## Task prompt
In the listing that follows, count the lines that include "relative", and answer with the total alone.

## The records
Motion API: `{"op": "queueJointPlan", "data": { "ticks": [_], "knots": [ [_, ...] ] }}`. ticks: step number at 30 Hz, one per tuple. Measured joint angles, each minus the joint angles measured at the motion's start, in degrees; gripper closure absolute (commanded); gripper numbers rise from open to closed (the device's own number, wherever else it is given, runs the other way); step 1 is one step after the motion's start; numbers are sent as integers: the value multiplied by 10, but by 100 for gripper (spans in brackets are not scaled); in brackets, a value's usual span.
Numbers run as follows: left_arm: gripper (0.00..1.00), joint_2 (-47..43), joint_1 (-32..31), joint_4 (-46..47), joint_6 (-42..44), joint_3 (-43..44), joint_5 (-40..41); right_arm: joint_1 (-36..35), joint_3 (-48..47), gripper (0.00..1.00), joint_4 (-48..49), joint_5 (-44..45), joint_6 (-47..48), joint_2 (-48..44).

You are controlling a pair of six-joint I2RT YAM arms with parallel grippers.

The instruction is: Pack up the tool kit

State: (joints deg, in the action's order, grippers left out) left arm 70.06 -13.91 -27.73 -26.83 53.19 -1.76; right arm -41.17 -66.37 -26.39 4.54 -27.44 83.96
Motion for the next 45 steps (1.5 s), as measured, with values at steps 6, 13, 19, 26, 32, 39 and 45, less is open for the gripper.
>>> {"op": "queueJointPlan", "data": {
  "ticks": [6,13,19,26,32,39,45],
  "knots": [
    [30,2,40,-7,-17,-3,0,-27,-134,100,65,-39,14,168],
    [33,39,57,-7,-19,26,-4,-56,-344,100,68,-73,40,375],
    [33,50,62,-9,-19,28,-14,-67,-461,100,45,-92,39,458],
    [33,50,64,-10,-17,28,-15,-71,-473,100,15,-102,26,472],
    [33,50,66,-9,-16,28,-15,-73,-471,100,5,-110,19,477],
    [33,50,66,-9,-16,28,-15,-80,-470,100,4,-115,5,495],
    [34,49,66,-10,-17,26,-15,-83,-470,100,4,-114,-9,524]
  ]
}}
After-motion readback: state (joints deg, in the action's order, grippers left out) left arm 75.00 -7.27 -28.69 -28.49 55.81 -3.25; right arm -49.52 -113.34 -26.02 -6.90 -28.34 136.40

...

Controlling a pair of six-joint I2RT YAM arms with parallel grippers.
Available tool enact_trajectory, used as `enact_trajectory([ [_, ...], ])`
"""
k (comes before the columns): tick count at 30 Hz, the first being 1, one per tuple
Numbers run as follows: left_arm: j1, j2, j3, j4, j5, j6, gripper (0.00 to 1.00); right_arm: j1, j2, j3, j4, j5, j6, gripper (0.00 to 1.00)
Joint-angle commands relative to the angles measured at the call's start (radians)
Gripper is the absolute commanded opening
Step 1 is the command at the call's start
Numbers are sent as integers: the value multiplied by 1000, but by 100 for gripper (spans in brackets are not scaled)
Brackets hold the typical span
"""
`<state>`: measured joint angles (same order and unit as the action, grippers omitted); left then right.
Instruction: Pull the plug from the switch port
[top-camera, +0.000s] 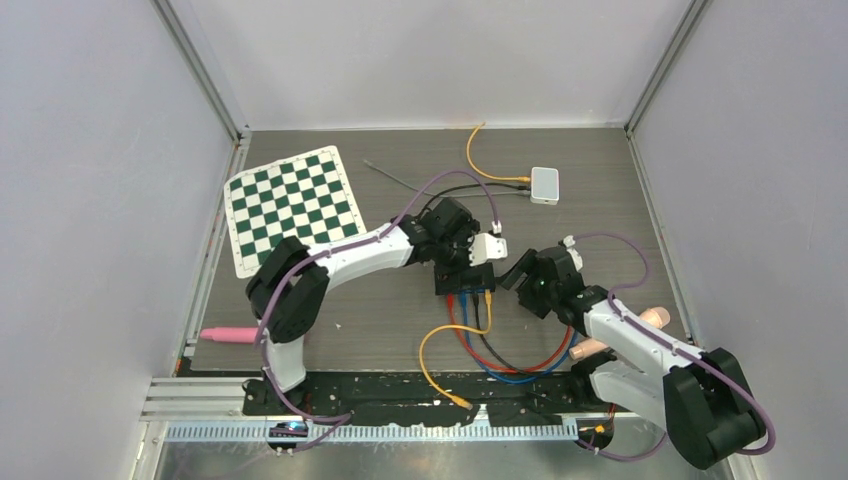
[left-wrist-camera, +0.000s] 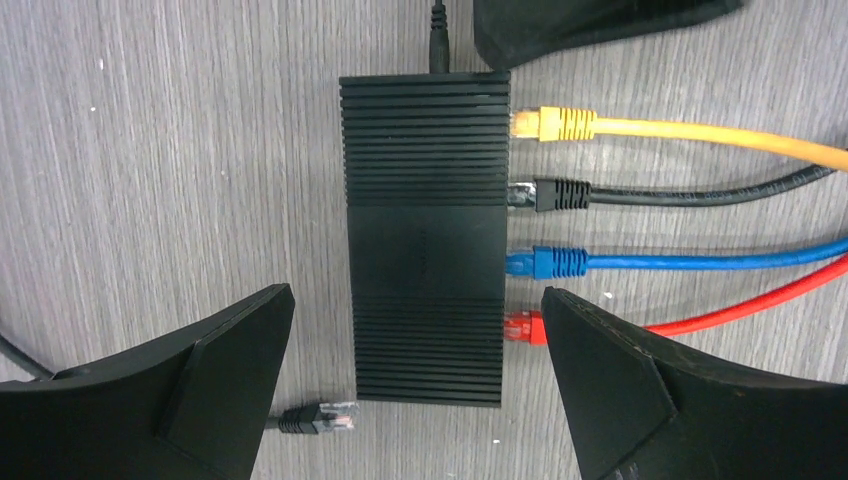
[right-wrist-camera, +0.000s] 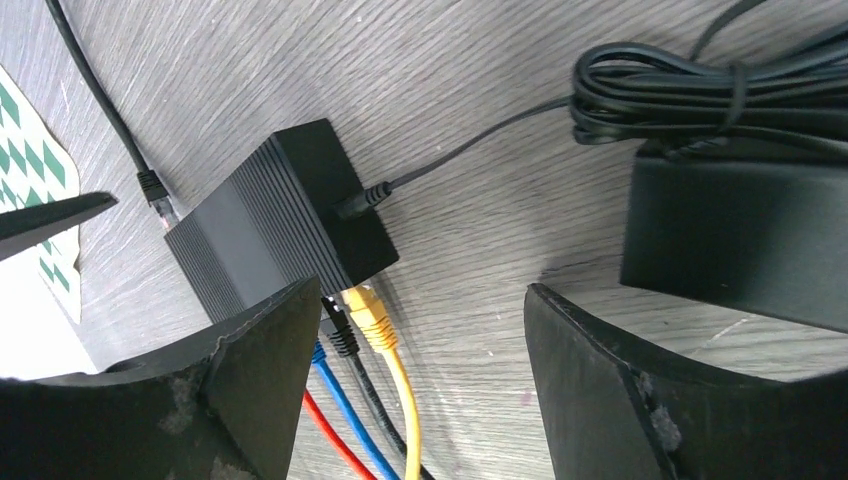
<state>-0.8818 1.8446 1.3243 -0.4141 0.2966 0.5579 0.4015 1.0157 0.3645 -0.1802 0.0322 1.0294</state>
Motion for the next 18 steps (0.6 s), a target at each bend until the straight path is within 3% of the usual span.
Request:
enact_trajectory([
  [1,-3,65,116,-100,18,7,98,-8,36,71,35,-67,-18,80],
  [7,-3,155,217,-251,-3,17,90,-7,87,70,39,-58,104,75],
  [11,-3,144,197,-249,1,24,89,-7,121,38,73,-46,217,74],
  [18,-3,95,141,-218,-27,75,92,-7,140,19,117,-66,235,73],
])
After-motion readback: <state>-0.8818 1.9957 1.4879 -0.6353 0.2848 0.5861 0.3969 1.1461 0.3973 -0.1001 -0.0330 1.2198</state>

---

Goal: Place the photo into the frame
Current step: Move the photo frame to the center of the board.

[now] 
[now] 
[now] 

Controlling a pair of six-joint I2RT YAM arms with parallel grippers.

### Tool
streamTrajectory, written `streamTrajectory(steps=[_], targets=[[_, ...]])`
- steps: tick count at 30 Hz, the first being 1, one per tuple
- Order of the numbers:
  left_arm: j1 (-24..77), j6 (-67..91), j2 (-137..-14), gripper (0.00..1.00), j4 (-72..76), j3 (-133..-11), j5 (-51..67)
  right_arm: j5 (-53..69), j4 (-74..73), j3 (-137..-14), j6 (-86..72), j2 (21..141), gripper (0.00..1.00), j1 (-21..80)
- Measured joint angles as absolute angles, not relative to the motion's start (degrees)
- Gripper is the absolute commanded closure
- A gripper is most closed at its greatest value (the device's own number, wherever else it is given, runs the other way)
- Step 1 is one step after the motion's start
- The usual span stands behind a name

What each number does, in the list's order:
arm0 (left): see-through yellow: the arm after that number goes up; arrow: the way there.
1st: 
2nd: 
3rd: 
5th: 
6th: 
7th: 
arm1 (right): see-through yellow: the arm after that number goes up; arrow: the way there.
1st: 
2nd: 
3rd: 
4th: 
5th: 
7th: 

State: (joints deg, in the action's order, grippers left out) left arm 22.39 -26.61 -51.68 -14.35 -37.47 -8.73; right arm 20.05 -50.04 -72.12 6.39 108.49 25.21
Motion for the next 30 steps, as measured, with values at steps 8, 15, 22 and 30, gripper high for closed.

## Task answer
2